What Activities Can Be Caught by the Flipped Property Rule?

The rule applies to a wide range of scenarios, impacting both individuals and corporate entities:

Corporate Transactions

  1. Amalgamations: If two corporations amalgamate and one holds a residential property for less than 365 days, the transaction is deemed a taxable disposition—taxed as business income, not a capital gain.
  2. Corporate Wind-ups: When a parent corporation receives residential property from a subsidiary held for less than 365 days and the subsidiary is wound up, this too is taxed as business income.
  3. Section 85 Rollovers: Transfers of residential property to a related corporation under section 85 of the Tax Act for properties held less than 365 days are also caught. The same applies to individual-to-corporation transfers.
  4. Estate Freezes: Estate freezes involving real property require a careful analysis to determine if the flipped property rule is triggered, especially if the property was acquired less than 365 days before the transaction.

Note: In all these examples, the 365-day clock resets with each new transfer.

For further guidance on advanced tax planning, explore our Tax and Estate Planning services.

Technical Insights: How the CRA Determines Intent

While the flipped property rule applies to properties held for less than 365 days, it’s essential to recognize that CRA may still deem a disposition to be business income even if you held the property longer, based on the facts and circumstances. Factors include frequency of transactions, renovations, financing arrangements, and your stated intentions.

Strategic Guidance and Professional Advice

Navigating these complex rules requires precision and expertise. The line between capital gains and business income can be razor-thin and fact-dependent. For any real property transaction—especially those involving corporate structures or family trusts—consult a Chartered Accountant for tailored advice. At Kreston GTA, our experienced team of tax advisors and CPAs are ready to help you achieve full compliance and optimize your tax position.

Contact us today at info@krestongta.com.

How Kreston GTA Can Help You Succeed

At Kreston GTA, we understand the pressure on financial reporting teams and real estate investors in this dynamic landscape.

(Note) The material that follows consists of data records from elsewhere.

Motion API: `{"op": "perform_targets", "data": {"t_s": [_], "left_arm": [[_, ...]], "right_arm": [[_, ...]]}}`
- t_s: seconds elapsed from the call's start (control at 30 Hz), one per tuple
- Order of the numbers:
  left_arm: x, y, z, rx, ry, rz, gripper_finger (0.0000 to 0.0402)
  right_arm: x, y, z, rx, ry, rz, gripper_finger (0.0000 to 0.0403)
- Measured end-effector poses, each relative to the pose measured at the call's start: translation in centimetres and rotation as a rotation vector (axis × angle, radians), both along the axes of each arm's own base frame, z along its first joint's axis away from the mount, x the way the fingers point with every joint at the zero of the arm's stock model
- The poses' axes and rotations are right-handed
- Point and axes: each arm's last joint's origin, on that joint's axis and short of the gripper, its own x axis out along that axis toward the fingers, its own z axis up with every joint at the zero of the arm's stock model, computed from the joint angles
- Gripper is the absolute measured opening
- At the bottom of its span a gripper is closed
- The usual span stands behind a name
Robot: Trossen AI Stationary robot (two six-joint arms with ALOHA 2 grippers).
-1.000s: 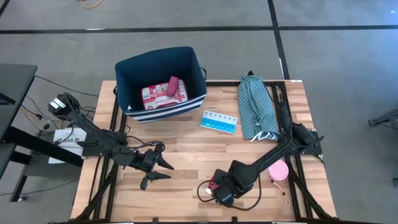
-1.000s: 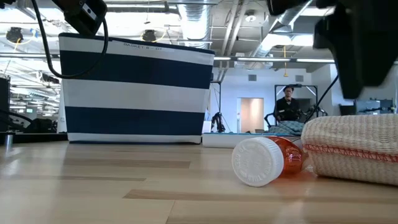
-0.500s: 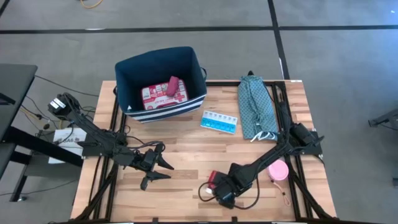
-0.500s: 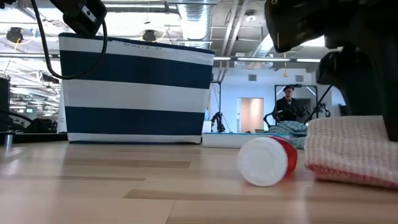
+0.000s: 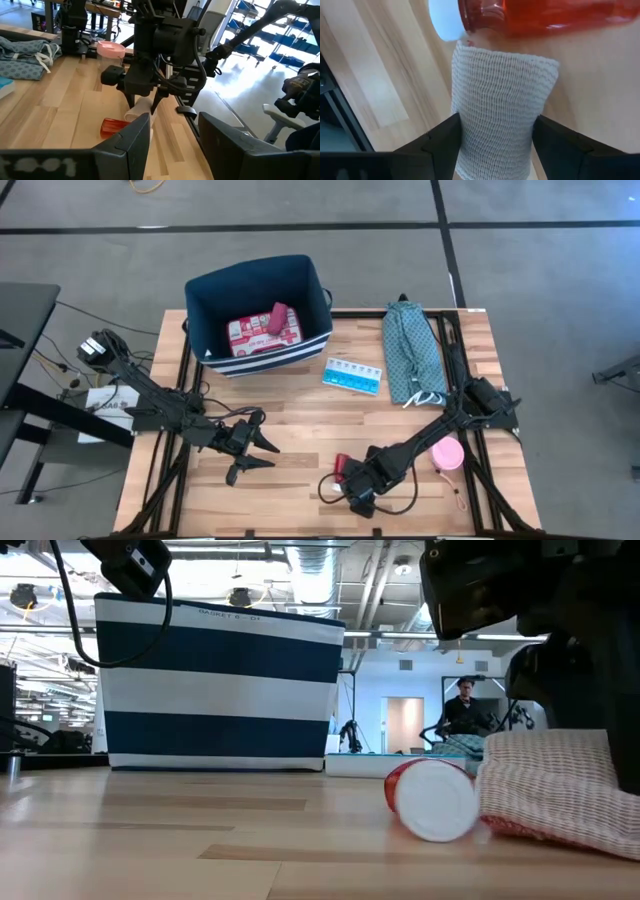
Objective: Pick & place medical supplies in basket/bin
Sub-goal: Put the light brown bandage into the blue bin
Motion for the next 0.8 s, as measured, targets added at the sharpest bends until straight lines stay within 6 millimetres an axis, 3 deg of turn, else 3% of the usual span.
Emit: {"op": "perform_targets", "data": {"t_s": [0.27, 0.53, 0.67, 0.8], "left_arm": [[0.0, 0.0, -0.1, 0.004, 0.006, 0.001, 0.0157], [0.0, 0.0, -0.1, 0.004, 0.006, 0.002, 0.0157], [0.0, 0.0, -0.1, 0.004, 0.006, 0.002, 0.0157], [0.0, 0.0, -0.1, 0.004, 0.005, 0.002, 0.0157]], "right_arm": [[0.0, 0.0, 0.0, 0.0, -0.003, -0.001, 0.0174], [0.5, -0.2, 0.2, 0.049, 0.006, -0.062, 0.0096], [1.2, 0.1, 1.3, 0.084, -0.025, -0.03, 0.0077], [2.4, 1.0, 3.8, 0.144, -0.102, 0.057, 0.0077]]}}
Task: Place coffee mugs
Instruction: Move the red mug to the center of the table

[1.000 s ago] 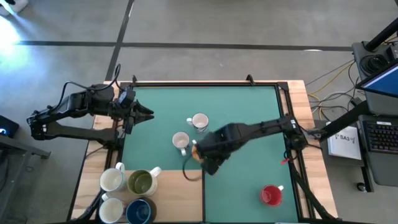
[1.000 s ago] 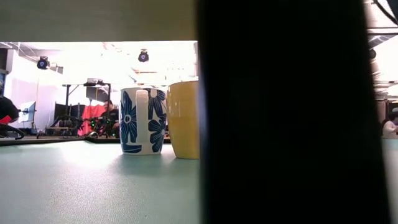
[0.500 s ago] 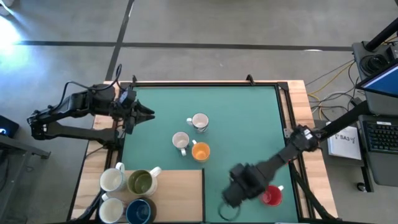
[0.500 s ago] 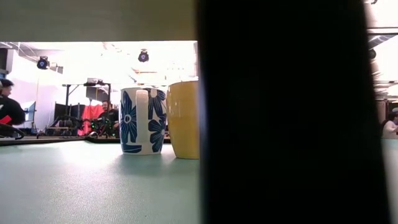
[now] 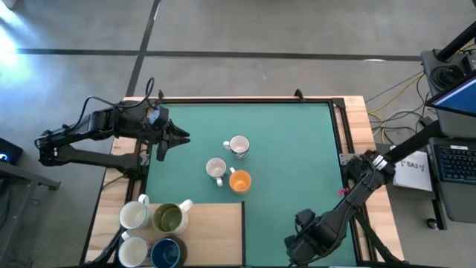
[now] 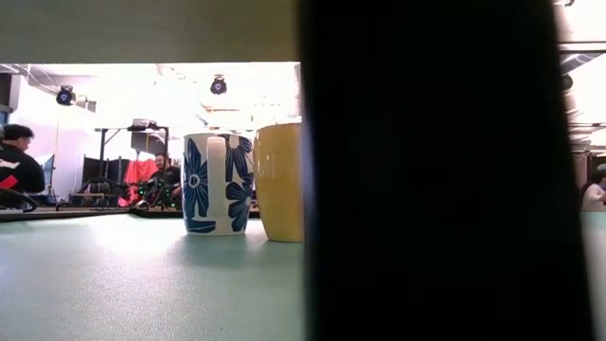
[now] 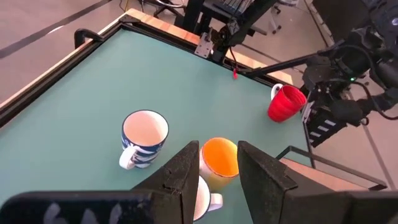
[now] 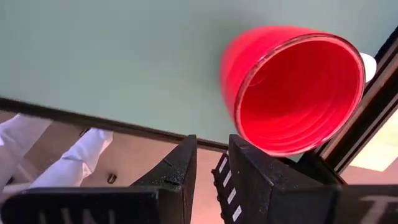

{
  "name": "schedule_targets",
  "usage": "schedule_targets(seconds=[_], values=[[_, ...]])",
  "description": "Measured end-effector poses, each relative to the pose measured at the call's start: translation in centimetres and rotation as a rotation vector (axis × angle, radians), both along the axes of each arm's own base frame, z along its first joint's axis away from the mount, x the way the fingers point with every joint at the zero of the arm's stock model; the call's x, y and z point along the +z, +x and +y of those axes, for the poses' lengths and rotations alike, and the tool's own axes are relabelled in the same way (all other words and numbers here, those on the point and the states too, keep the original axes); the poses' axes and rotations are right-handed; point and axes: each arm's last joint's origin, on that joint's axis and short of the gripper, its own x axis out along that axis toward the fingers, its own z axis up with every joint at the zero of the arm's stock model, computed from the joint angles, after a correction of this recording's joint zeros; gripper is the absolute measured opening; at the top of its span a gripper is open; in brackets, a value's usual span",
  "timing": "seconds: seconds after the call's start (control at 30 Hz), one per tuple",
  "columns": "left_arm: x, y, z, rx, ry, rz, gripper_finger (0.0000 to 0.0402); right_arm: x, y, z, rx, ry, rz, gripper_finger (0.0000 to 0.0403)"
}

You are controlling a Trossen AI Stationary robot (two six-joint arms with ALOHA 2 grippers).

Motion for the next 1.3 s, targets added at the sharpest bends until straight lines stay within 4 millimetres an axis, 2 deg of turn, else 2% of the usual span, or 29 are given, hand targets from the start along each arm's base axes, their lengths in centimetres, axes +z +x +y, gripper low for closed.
schedule_targets(seconds=[0.47, 0.57, 0.67, 0.77, 0.9, 1.03, 1.3], values=[[0.0, 0.1, 0.0, 0.002, -0.02, 0.002, 0.0092, -5.7, -1.5, -0.9, -0.007, -0.071, 0.068, 0.008], [0.0, 0.1, 0.0, 0.004, -0.024, 0.002, 0.0092, -6.1, -1.7, -1.1, 0.022, -0.08, 0.079, 0.0061], [0.0, 0.1, 0.0, 0.006, -0.031, 0.001, 0.0092, -6.2, -1.7, -1.2, 0.066, -0.073, 0.066, 0.0024], [0.0, 0.1, 0.0, 0.006, -0.031, 0.001, 0.0092, -6.2, -1.5, -1.5, 0.107, -0.065, 0.066, 0.0014], [0.0, 0.1, 0.0, 0.005, -0.031, 0.001, 0.0092, -5.7, -0.2, -2.3, 0.194, -0.023, 0.027, 0.0013], [0.0, 0.1, 0.0, 0.005, -0.031, 0.001, 0.0092, -5.0, 1.9, -4.3, 0.332, -0.021, -0.063, 0.0012], [0.0, 0.0, 0.0, -0.002, -0.016, -0.002, 0.0092, -3.8, 5.9, -10.0, 0.53, -0.043, -0.164, 0.0013]])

Whether you need help with tax planning, impairment testing, or sophisticated estate strategies, our team of audit and advisory professionals is here to support you. We offer:

  • Personal and Corporate Tax Preparation and Advice
  • Advanced Tax and Estate Planning
  • Comprehensive Real Estate Transaction Support
  • Access to a Nationwide Network of Experts

For more insights, visit our Insights & Resources section.


Frequently Asked Questions (FAQ)

1. What is the flipped property rule in Canada?
The flipped property rule treats gains on residential properties sold within 12 months of purchase as fully taxable business income, disallowing capital gains treatment and principal residence exemption except in certain cases.

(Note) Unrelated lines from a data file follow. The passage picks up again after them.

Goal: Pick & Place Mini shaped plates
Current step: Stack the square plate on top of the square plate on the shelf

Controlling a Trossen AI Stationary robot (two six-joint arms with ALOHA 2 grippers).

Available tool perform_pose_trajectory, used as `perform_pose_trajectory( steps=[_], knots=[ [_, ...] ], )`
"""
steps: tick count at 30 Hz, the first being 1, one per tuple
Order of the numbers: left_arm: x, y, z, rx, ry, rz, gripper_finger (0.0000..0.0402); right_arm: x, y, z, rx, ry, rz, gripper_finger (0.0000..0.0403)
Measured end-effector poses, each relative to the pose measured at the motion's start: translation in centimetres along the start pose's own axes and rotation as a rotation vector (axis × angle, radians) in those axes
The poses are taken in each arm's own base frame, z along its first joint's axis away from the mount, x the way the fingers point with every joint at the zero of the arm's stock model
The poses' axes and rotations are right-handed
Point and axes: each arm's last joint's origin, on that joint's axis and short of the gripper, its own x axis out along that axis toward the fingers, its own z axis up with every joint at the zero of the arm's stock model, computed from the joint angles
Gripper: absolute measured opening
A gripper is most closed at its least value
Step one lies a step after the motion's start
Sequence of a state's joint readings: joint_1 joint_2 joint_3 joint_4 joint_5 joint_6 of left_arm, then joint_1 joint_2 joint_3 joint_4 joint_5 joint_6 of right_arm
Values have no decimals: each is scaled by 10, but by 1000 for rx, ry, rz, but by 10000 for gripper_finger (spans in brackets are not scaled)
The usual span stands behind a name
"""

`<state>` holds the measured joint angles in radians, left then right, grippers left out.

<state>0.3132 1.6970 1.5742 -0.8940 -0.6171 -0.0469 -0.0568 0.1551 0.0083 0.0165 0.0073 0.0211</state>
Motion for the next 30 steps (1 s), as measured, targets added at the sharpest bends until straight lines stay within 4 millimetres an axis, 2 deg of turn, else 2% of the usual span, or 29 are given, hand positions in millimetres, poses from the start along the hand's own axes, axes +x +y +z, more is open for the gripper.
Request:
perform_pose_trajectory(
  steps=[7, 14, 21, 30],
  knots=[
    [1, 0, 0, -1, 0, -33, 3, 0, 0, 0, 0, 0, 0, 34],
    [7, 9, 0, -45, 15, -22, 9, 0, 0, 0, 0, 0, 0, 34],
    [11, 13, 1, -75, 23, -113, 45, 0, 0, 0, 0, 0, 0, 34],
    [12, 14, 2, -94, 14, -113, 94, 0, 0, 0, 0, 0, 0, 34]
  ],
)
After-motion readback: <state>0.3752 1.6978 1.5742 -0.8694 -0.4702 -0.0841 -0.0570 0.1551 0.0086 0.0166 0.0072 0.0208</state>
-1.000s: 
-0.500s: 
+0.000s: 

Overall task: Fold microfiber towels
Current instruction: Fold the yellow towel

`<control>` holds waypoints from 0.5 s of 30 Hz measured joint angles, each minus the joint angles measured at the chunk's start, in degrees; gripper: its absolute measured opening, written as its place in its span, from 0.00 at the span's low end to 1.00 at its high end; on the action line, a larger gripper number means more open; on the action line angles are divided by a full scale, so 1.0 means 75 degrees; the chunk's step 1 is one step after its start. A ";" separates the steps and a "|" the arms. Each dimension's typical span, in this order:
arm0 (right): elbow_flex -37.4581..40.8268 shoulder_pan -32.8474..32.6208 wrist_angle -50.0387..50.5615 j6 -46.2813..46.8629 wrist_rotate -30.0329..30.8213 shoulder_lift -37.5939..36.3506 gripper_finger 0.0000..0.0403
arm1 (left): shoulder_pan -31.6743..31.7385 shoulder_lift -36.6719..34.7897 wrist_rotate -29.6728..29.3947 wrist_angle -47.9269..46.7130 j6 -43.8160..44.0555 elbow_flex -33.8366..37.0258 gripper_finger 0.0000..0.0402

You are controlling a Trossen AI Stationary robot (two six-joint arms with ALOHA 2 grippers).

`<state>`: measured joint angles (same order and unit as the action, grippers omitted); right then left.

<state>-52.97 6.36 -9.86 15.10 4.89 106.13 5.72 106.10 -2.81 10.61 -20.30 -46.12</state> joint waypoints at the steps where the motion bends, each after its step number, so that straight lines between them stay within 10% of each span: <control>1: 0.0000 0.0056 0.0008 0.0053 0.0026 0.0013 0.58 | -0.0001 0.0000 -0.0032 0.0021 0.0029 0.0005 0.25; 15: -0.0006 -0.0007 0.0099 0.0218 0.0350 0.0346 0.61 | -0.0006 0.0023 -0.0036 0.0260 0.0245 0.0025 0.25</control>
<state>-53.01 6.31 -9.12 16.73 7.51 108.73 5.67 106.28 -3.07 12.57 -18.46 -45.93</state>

2. Are there exceptions to the flipped property rule?
Yes. Exceptions include major life events like death, job relocation, marital breakdown, disability, and certain legislative-transfers, such as upon a beneficiary’s death.

3. How does the rule affect corporate property transactions?
Amalgamations, wind-ups, rollovers, and estate freezes involving properties held less than 365 days are considered business income events, with the 365-day period resetting upon each transaction.

4. Can I claim a loss on a flipped property?
No, losses on properties deemed to be flipped are denied except for allowable selling expenses.

5. Is the 365-day rule the only factor the CRA considers?
No, even after 365 days, the CRA can still classify a property sale as business income based on intent and transaction details.